*What to do*. Filtering the records below, copy only those lines that include the word "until".

· · · · ·

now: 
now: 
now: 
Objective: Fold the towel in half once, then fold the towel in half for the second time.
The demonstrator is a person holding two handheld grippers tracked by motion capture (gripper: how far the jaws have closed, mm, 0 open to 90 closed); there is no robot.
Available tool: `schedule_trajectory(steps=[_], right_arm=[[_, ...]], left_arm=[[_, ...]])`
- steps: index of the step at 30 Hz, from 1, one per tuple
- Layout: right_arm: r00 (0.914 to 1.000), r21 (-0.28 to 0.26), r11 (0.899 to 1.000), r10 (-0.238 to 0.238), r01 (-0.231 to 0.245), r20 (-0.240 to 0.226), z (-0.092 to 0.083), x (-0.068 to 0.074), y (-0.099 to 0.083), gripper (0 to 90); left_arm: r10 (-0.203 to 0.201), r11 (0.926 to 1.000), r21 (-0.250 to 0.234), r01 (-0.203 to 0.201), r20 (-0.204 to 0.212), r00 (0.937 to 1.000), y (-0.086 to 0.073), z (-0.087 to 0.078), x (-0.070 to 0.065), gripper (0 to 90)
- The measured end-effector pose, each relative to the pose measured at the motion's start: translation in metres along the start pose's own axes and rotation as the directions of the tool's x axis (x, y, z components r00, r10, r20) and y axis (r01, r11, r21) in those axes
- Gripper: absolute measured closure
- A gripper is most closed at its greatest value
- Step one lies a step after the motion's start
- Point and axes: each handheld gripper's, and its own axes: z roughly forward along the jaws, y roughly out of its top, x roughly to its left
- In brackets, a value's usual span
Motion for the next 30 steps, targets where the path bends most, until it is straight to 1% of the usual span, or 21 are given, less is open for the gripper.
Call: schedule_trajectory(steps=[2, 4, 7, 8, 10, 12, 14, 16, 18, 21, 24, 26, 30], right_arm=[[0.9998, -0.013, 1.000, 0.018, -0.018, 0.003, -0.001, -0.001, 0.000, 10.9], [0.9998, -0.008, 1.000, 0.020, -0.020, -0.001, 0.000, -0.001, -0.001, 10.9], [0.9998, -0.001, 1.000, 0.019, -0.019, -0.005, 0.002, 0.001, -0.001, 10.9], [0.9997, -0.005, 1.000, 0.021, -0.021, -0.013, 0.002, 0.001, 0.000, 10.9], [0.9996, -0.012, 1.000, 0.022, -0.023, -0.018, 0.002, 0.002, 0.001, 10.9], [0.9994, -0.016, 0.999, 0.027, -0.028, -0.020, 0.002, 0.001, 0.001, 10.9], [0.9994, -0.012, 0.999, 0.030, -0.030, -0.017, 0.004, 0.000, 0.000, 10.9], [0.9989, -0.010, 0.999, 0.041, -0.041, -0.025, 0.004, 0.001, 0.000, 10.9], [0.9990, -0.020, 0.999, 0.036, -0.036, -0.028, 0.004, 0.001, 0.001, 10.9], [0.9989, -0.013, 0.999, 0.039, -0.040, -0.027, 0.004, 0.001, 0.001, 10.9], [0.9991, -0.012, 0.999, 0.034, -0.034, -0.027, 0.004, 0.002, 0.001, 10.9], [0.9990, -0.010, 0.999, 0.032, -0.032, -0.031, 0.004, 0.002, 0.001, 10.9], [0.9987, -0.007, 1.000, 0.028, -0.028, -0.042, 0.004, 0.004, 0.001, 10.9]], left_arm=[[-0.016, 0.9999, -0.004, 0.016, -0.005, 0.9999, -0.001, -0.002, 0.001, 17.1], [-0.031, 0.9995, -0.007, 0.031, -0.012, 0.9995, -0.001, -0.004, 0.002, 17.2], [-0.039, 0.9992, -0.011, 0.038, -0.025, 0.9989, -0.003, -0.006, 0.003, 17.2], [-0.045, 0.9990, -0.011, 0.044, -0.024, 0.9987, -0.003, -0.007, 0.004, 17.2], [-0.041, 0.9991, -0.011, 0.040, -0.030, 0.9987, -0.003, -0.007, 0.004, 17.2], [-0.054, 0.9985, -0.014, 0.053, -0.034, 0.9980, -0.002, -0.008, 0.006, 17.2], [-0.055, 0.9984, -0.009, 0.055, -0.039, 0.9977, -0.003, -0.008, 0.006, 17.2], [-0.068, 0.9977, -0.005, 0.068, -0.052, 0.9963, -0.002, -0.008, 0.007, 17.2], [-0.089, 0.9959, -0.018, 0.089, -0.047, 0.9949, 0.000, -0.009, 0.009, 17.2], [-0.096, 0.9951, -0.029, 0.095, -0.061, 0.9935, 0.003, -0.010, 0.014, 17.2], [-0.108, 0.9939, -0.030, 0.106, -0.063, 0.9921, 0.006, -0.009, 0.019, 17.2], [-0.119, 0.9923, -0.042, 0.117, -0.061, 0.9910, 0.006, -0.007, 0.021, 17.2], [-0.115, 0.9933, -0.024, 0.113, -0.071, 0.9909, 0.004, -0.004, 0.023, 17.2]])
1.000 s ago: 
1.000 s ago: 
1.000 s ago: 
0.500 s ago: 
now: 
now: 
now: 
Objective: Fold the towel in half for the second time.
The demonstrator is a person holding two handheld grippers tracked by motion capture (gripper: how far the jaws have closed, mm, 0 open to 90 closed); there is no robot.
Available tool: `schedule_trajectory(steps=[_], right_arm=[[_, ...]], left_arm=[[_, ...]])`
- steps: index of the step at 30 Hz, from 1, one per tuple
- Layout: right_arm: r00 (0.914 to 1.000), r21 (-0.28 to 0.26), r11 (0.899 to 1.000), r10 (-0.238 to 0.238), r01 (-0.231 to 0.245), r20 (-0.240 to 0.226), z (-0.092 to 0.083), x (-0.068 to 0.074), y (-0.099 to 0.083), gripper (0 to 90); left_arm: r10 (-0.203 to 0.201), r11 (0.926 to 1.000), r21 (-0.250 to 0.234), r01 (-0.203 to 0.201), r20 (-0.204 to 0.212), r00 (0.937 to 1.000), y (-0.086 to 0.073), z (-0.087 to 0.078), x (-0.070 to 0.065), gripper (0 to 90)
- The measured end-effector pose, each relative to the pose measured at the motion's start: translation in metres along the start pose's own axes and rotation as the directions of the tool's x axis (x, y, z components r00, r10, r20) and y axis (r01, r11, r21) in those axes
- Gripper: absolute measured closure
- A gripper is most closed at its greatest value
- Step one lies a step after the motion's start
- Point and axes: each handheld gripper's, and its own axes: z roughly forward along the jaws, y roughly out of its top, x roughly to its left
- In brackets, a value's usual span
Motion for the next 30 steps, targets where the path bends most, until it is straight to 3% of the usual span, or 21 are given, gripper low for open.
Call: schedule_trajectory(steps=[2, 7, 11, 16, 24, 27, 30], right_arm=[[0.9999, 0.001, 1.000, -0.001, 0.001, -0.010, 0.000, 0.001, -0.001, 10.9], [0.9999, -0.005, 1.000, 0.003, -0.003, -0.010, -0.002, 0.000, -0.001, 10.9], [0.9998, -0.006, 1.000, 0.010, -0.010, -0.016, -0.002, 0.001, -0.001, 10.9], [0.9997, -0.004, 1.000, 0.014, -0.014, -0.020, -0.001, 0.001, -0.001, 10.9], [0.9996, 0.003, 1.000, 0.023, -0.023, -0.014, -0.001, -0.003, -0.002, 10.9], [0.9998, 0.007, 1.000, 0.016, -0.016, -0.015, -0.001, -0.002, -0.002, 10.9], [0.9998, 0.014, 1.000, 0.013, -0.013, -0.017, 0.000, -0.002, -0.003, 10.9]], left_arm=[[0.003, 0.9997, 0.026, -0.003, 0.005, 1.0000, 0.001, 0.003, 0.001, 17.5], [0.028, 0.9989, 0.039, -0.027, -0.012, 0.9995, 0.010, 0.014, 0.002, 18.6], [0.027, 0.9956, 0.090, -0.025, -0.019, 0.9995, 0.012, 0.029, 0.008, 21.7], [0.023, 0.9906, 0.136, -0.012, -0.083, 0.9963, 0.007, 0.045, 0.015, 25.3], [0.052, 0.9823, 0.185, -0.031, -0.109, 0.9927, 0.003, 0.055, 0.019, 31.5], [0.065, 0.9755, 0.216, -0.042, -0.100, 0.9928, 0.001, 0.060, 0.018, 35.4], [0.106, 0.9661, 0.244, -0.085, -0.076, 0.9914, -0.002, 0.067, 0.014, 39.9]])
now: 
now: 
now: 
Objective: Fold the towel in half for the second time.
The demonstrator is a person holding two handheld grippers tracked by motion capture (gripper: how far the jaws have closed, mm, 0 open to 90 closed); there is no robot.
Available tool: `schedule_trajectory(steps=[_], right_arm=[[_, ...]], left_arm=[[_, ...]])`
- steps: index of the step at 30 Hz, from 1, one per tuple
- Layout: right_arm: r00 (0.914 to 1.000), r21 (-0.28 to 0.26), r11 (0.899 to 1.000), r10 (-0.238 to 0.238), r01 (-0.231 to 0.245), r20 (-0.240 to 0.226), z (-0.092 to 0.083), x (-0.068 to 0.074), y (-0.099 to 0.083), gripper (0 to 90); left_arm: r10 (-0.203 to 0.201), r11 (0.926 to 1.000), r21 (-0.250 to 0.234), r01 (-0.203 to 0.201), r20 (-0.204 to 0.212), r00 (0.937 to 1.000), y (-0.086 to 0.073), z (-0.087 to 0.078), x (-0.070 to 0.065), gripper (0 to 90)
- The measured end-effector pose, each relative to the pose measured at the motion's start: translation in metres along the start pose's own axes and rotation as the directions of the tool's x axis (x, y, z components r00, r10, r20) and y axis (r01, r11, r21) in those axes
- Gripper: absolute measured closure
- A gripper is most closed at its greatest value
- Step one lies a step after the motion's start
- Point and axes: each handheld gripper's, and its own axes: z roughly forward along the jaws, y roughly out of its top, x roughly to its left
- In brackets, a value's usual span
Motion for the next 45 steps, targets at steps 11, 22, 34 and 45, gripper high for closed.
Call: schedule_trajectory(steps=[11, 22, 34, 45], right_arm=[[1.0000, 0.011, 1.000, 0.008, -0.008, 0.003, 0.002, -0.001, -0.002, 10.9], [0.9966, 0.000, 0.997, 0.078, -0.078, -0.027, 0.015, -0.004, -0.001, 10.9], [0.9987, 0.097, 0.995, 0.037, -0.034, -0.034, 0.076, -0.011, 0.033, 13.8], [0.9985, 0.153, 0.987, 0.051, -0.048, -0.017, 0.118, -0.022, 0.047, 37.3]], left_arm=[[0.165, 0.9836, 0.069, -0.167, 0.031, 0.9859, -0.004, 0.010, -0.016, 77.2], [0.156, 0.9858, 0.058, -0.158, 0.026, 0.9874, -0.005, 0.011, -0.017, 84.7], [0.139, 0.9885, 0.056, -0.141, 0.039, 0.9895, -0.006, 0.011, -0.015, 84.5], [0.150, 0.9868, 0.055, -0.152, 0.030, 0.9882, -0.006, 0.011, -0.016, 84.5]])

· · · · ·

*Output of the exercise*.
Motion for the next 30 steps, targets where the path bends most, until it is straight to 1% of the usual span, or 21 are given, less is open for the gripper.
Motion for the next 30 steps, targets where the path bends most, until it is straight to 3% of the usual span, or 21 are given, gripper low for open.

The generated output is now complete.